Activision Blizzardが制裁金46億円支払いに合意。内部告発者の保護条項違反などを指摘され
米国証券取引委員会(U.S. Securities and Exchange Commission/SEC)は2月3日、Activision Blizzardが3500万ドル(約46億円)の制裁金支払いに合意したことを発表した。この制裁金は1934年証券取引所法(Exchange Act)違反に関して課されたものとなる。
Activision Blizzardは『オーバーウォッチ』や『Call of Duty』シリーズなどを手がける米国のゲーム企業だ。同社は2008年にActivision Publishingと、Blizzard Entertainment(以下、Blizzard)親会社のVivendi Gamesが合併して誕生。後にモバイルゲーム大手のKingも買収されている。昨年始めには、マイクロソフトが同社を総額687億ドルで買収すると発表し、現在は各国の規制当局による審査が現在進められている。
同社は世界有数のゲーム企業として人気作を手がける傍ら、2021年には労働環境の問題が浮上。Blizzardにおけるセクハラ問題を発端として、Activision含む同社全体での性差別や不当な待遇についての告発や抗議が相次いだ。同社に対しては、個人や行政からの訴訟も複数提起されており、カリフォルニア州公民権局(Civil Rights Department、旧・公正雇用住宅局/DFEH)および雇用機会均等委員会(EEOC)のほか、今回賠償金支払い合意を発表したSECが訴えを起こしていた。

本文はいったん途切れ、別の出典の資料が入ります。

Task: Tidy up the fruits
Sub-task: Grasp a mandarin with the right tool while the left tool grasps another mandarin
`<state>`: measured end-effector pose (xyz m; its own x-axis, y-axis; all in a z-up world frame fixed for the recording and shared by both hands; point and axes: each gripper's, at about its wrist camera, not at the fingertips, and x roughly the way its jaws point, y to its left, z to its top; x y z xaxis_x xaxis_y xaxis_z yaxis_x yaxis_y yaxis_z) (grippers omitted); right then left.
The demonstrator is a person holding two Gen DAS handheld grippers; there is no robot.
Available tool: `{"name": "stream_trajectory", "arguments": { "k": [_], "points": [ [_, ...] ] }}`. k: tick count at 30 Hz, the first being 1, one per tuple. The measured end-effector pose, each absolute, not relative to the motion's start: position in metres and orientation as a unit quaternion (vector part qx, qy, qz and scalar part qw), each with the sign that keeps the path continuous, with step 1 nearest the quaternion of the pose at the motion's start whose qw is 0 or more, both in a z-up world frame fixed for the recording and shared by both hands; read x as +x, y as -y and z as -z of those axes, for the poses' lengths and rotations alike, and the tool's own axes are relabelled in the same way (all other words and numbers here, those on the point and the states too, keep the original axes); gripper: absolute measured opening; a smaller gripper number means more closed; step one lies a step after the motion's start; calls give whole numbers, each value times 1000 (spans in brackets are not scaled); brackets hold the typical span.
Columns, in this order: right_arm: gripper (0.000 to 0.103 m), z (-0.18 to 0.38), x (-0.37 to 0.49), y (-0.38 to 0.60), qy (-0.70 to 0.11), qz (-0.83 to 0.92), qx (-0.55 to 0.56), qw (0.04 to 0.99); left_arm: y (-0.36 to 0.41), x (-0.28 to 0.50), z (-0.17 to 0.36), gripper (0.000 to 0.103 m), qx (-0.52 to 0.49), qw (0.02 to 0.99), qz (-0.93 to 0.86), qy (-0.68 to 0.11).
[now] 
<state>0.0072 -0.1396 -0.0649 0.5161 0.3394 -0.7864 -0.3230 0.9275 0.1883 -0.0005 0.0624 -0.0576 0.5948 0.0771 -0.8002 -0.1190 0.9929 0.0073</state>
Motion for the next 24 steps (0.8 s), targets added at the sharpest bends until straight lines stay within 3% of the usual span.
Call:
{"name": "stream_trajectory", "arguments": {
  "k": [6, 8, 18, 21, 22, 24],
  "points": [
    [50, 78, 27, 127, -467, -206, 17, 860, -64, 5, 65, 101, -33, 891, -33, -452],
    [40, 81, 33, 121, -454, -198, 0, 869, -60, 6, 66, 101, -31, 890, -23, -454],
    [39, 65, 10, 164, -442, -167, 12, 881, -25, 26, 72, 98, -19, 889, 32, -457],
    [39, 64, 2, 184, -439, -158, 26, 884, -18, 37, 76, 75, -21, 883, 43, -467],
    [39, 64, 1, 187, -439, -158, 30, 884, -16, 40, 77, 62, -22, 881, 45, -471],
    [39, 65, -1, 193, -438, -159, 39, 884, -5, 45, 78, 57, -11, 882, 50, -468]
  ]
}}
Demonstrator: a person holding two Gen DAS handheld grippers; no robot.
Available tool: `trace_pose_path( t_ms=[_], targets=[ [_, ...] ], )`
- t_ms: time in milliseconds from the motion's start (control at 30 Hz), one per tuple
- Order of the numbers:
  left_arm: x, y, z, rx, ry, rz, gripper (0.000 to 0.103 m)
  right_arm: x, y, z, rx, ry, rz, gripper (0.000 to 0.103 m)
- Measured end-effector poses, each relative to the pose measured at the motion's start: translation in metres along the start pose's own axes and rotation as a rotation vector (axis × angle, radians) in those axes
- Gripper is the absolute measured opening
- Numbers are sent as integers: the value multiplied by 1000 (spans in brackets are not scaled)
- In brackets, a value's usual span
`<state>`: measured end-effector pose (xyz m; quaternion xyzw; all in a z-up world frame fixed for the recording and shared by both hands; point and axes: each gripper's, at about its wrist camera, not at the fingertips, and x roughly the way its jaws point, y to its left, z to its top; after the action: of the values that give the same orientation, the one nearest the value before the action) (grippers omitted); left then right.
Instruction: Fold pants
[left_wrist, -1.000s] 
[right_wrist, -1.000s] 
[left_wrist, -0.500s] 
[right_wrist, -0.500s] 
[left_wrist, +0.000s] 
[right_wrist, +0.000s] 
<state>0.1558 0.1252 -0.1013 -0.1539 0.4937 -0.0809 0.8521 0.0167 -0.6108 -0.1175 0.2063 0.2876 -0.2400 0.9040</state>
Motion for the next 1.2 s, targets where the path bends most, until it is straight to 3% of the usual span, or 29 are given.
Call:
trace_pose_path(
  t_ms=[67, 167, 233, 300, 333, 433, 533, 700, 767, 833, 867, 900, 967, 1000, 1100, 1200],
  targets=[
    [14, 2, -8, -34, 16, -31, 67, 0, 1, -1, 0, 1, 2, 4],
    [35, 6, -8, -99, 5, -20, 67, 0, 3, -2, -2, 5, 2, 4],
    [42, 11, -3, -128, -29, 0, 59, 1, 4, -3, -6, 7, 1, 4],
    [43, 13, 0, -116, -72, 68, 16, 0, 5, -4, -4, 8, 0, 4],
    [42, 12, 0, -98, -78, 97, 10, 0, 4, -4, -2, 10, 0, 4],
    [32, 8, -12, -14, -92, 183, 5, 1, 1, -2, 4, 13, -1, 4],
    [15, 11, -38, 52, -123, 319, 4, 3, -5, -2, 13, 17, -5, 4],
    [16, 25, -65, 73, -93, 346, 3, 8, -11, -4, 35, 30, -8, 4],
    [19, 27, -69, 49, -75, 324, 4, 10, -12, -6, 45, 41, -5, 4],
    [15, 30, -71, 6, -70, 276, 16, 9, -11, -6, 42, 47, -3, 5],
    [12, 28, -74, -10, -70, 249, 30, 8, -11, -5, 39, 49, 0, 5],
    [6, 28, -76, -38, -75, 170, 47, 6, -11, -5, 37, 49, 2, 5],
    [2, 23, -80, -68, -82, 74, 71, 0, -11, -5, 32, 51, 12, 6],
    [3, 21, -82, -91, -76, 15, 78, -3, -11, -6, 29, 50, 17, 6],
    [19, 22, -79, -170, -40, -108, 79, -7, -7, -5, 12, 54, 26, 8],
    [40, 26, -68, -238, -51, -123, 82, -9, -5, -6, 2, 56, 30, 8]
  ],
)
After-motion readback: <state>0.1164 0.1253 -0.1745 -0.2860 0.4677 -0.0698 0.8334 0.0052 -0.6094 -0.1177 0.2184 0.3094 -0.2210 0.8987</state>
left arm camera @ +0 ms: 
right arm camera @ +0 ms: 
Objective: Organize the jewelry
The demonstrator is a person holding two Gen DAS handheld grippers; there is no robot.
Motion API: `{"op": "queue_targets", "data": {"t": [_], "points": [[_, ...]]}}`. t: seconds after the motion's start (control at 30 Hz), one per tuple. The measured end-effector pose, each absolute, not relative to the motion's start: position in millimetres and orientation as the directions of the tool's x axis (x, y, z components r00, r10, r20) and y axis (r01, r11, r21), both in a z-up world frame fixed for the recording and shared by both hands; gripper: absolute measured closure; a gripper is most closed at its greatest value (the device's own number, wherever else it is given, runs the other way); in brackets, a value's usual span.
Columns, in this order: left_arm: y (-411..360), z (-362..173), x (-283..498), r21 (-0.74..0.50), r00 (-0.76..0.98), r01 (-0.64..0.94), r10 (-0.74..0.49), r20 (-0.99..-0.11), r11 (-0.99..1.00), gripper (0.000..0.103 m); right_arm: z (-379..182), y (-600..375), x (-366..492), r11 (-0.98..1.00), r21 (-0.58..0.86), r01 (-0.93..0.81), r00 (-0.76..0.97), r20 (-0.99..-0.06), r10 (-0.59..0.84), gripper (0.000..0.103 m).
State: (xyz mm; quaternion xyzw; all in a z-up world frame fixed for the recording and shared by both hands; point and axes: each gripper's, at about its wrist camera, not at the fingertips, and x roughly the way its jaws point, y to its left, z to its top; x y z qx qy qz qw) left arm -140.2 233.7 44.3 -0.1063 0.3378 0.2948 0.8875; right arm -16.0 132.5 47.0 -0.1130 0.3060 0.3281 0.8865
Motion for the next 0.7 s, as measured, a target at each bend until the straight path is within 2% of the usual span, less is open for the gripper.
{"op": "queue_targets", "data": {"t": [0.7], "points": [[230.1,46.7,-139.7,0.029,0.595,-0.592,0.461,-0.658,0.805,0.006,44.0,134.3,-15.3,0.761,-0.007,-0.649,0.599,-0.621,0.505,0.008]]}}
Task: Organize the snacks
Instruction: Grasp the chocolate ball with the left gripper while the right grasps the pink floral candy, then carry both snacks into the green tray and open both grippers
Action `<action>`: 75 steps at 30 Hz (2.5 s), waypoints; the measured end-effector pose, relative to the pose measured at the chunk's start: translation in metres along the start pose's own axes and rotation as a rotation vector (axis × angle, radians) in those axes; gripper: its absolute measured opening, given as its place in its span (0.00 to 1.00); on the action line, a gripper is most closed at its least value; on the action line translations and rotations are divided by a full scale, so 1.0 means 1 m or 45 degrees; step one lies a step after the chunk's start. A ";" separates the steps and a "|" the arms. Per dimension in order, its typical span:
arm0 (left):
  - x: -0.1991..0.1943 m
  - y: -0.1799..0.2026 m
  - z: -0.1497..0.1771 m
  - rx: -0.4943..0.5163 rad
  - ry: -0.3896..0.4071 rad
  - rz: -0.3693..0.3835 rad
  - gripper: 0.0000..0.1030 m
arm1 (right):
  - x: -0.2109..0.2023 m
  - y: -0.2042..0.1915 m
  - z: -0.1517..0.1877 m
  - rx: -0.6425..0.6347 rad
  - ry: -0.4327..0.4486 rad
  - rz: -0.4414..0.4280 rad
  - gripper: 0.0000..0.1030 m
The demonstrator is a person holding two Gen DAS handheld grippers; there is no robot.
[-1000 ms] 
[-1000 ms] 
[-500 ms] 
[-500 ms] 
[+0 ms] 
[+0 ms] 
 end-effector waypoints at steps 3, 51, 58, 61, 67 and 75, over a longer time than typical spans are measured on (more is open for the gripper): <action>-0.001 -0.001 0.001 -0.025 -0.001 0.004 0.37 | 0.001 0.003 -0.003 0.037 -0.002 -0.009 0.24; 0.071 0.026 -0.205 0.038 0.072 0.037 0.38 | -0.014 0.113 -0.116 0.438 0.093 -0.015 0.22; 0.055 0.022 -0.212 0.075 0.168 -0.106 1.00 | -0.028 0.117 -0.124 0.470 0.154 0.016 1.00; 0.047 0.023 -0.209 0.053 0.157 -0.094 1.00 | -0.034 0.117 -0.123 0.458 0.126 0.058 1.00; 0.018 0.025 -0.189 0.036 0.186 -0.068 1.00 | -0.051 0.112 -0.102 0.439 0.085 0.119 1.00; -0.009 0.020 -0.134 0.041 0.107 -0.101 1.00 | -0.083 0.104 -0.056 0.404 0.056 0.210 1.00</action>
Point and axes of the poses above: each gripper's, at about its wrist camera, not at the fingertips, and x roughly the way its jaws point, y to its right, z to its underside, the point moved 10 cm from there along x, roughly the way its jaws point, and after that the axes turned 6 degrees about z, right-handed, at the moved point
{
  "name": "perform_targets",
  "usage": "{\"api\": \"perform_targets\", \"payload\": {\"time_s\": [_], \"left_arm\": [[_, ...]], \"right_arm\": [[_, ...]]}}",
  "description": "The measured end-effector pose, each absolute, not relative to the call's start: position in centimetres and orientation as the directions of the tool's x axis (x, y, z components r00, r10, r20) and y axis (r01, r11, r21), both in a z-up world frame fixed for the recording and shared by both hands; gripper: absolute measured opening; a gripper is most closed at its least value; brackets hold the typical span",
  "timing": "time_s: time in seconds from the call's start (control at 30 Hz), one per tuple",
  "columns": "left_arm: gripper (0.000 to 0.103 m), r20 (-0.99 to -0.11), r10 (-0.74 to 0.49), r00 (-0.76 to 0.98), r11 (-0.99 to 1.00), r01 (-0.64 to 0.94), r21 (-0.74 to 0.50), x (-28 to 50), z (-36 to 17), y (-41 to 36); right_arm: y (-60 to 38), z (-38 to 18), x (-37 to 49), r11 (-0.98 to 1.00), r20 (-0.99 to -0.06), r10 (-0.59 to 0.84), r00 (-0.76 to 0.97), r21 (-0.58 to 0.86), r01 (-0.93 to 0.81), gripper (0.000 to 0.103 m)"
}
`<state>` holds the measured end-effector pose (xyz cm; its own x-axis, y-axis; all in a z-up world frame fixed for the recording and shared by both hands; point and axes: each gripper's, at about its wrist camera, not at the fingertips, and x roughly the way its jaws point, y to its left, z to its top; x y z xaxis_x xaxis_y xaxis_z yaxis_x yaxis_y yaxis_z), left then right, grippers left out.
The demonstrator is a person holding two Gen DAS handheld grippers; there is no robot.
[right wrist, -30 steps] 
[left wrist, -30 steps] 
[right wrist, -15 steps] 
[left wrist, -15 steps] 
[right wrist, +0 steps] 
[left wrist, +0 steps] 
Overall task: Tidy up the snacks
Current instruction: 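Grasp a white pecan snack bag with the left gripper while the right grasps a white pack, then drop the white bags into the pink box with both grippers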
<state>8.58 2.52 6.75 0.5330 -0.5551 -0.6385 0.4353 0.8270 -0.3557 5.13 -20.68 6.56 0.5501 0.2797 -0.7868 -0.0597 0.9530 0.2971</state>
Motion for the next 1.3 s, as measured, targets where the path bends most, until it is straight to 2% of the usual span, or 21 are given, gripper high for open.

今回のSECによる発表によれば、今回Activision Blizzardは3500万ドル(約46億円)の支払いに合意した。SECによれば、同社は1934年証券取引所法のふたつの条項に違反したという。ひとつは、「従業員による、職場の不正行為への苦情」といった懸念の存在を、同社が投資家向けに適切に開示する体制をとれていなかったとの指摘だ。もうひとつは、SECに向けての情報提供を不当に妨げてはならないという、内部告発者保護条項に違反したとの指摘となっている。具体的には、同社を離れた従業員に対して、SECからの情報提供を呼びかけられた場合にその旨を同社に伝えるよう要求していたとされる。なお、Activision Blizzardはこうした問題の是正命令および制裁金の支払いに合意した一方で、違反についての認否は示していないとのこと。
【UPDATE 2023/2/4 16:06】
SECによる指摘の詳細を補足
なお、Activision Blizzardは昨年3月には、EEOCに対して1800万ドル(当時のレートで約22億円)の支払いで合意していた(関連記事)。一方で、いくつかの係争については引き続き継続中と見られ、同社の職場環境や体質はいまだ厳しい視線に晒されている。また、前述のマイクロソフトによる同社買収についても、米連邦取引委員会などが阻止の姿勢を明白にしており、こちらも懸案のひとつとなっている(関連記事)。